A proposta está em fase de ajustes e ainda não foi formalmente assinada. Caso o acordo seja fechado com a PGR, deverá ser encaminhado ao ministro André Mendonça, do Supremo Tribunal Federal (STF), relator do caso relacionado ao Banco Master, responsável por analisar uma eventual homologação.
Segundo informações divulgadas pelo UOL, Mansur relata que a Reag prestava serviços ao Banco Master desde 2019, especialmente na estruturação de operações envolvendo fundos de investimento. O empresário sustenta que fundos administrados pela gestora teriam sido utilizados para movimentar recursos desviados do banco, inclusive com suposto uso de laranjas e estruturas offshore. As afirmações fazem parte da proposta de colaboração e ainda precisam ser confrontadas com provas e pelas investigações.
Entre os casos mencionados está o Jaguar Multimarket Fund Ltd., registrado nas Ilhas Cayman, para onde teriam sido enviados R$ 494 milhões pelo Master. De acordo com o relato atribuído a Mansur, embora Benjamim Botelho aparecesse formalmente como beneficiário, Vorcaro seria o verdadeiro controlador dos recursos.
Mansur e Vorcaro chegaram anteriormente a discutir uma colaboração conjunta, quando eram representados pelo mesmo advogado. A iniciativa, entretanto, não prosperou. Segundo as reportagens, investigadores consideraram insuficientes informações apresentadas anteriormente por Vorcaro. Mansur posteriormente passou a negociar sua própria colaboração.
A proposta também prevê, segundo as informações divulgadas, o pagamento de R$ 40 milhões em multas por Mansur. Um dos interesses das autoridades seria utilizar as informações e documentos apresentados pelo empresário para identificar o caminho dos recursos e permitir eventual recuperação de valores relacionados às operações investigadas.

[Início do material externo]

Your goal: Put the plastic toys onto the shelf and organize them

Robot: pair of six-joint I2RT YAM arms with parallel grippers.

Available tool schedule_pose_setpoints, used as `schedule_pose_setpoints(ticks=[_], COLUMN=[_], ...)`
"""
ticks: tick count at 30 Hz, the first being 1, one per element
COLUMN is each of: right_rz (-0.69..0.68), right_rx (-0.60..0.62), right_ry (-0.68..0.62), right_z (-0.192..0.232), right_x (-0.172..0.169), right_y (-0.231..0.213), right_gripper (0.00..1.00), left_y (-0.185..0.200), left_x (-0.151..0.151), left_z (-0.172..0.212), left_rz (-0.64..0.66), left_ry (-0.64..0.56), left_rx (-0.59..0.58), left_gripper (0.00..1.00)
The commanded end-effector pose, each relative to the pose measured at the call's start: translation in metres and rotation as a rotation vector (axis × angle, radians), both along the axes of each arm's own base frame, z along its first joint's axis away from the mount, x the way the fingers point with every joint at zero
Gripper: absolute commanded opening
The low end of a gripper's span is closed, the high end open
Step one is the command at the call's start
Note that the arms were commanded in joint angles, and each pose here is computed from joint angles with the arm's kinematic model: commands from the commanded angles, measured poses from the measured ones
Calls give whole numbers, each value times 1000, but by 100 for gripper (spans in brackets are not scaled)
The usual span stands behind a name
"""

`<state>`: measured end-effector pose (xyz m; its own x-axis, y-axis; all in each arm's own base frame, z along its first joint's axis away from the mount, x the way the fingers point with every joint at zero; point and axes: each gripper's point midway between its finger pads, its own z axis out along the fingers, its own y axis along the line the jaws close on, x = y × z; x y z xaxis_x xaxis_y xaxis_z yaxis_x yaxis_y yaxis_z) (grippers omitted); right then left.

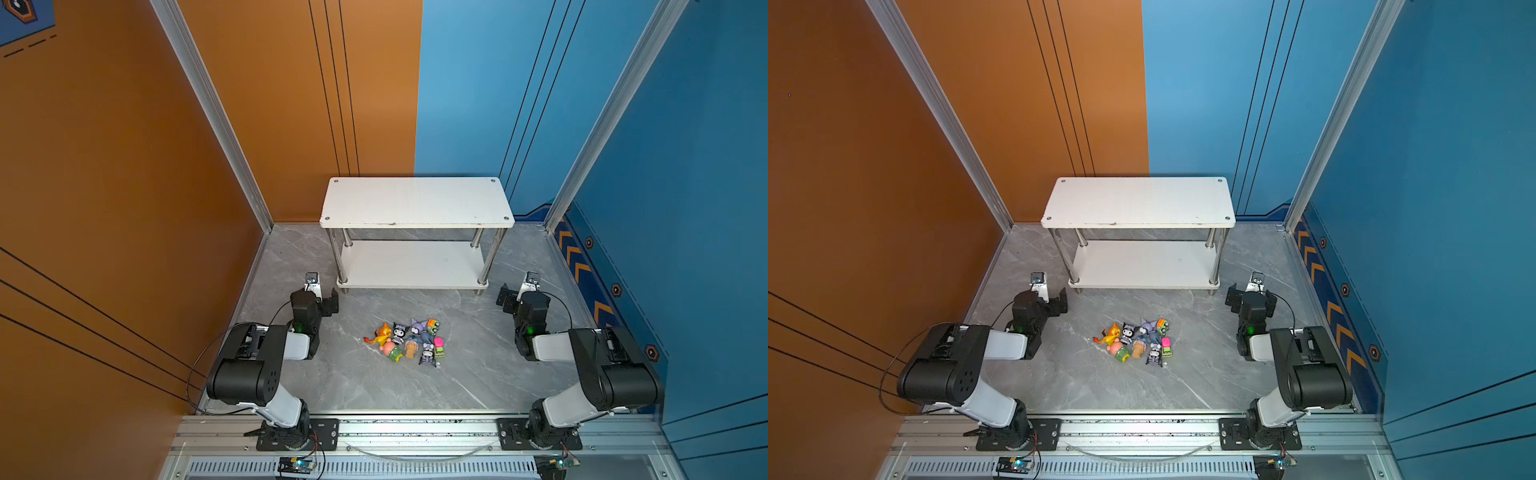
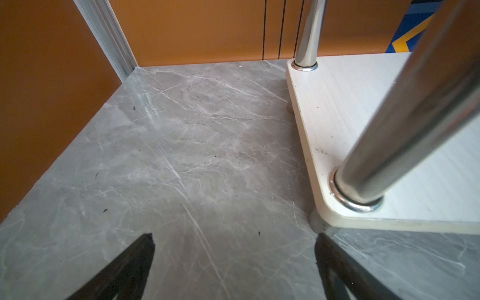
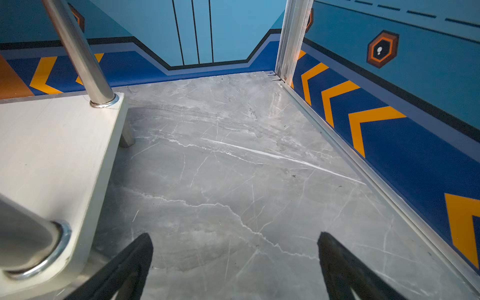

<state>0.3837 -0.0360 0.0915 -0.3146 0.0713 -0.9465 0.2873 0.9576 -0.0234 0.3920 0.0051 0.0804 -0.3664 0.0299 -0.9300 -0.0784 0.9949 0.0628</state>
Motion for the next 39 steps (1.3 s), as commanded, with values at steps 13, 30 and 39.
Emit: schedule_pose_setpoints(ticks=[13, 30, 39], right_rz=[8, 7, -59], right_rx=[-12, -19, -99], right_ry=[5, 7, 39], right_z=[4, 3, 43], right_x=[2, 2, -3], right_y=[2, 3, 4], right_gripper=[100, 100, 100], left_y=[2, 5, 14], left_x=[3, 4, -22], left_z=[9, 9, 53], left_rz=[5, -9, 119], left_ry=[-23, -23, -125], left_rx=[13, -30, 40], left_gripper=[98, 98, 98])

A Reag já apareceu em outras investigações. Mansur foi investigado no âmbito da Operação Compliance Zero, relacionada ao Banco Master, enquanto a gestora também foi alvo da Operação Carbono Oculto. A empresa acabou liquidada extrajudicialmente pelo Banco Central em janeiro de 2026.
Apesar da entrega dos 17 anexos, a colaboração ainda não pode ser considerada definitivamente fechada. A assinatura do acordo pela PGR e sua eventual homologação pelo STF são etapas necessárias para que a negociação avance formalmente.